**Aim of the exercise**
In the data that follows, every line containing the word "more" should be returned.

---+---

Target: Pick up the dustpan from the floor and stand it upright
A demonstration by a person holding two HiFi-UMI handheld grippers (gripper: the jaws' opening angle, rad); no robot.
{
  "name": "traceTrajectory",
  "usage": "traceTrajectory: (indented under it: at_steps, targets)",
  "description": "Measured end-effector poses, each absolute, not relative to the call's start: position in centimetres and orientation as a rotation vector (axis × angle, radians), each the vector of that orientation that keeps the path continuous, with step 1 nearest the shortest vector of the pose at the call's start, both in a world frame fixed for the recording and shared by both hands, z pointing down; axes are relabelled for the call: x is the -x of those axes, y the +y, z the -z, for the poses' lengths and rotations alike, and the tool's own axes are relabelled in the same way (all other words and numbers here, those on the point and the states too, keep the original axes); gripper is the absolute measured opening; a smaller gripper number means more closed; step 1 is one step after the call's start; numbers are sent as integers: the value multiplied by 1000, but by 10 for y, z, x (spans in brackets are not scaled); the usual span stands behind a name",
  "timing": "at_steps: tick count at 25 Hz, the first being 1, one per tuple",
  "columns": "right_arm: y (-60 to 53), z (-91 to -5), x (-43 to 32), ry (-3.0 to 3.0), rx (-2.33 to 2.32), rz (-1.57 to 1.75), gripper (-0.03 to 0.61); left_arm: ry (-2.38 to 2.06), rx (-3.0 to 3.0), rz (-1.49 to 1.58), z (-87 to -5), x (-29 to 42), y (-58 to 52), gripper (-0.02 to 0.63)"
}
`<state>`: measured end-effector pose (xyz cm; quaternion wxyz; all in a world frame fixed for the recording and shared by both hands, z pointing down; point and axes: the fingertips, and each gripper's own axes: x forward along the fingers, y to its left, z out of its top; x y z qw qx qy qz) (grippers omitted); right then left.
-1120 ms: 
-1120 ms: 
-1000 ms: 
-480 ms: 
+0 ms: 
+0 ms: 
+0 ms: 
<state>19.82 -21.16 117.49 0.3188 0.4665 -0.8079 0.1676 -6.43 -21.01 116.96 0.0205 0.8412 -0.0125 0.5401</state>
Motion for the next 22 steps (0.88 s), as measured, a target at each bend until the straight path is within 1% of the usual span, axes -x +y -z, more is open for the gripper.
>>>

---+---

**Solution to the exercise**
  "description": "Measured end-effector poses, each absolute, not relative to the call's start: position in centimetres and orientation as a rotation vector (axis × angle, radians), each the vector of that orientation that keeps the path continuous, with step 1 nearest the shortest vector of the pose at the call's start, both in a world frame fixed for the recording and shared by both hands, z pointing down; axes are relabelled for the call: x is the -x of those axes, y the +y, z the -z, for the poses' lengths and rotations alike, and the tool's own axes are relabelled in the same way (all other words and numbers here, those on the point and the states too, keep the original axes); gripper is the absolute measured opening; a smaller gripper number means more closed; step 1 is one step after the call's start; numbers are sent as integers: the value multiplied by 1000, but by 10 for y, z, x (spans in brackets are not scaled); the usual span stands behind a name",
Motion for the next 22 steps (0.88 s), as measured, a target at each bend until the straight path is within 1% of the usual span, axes -x +y -z, more is open for the gripper.

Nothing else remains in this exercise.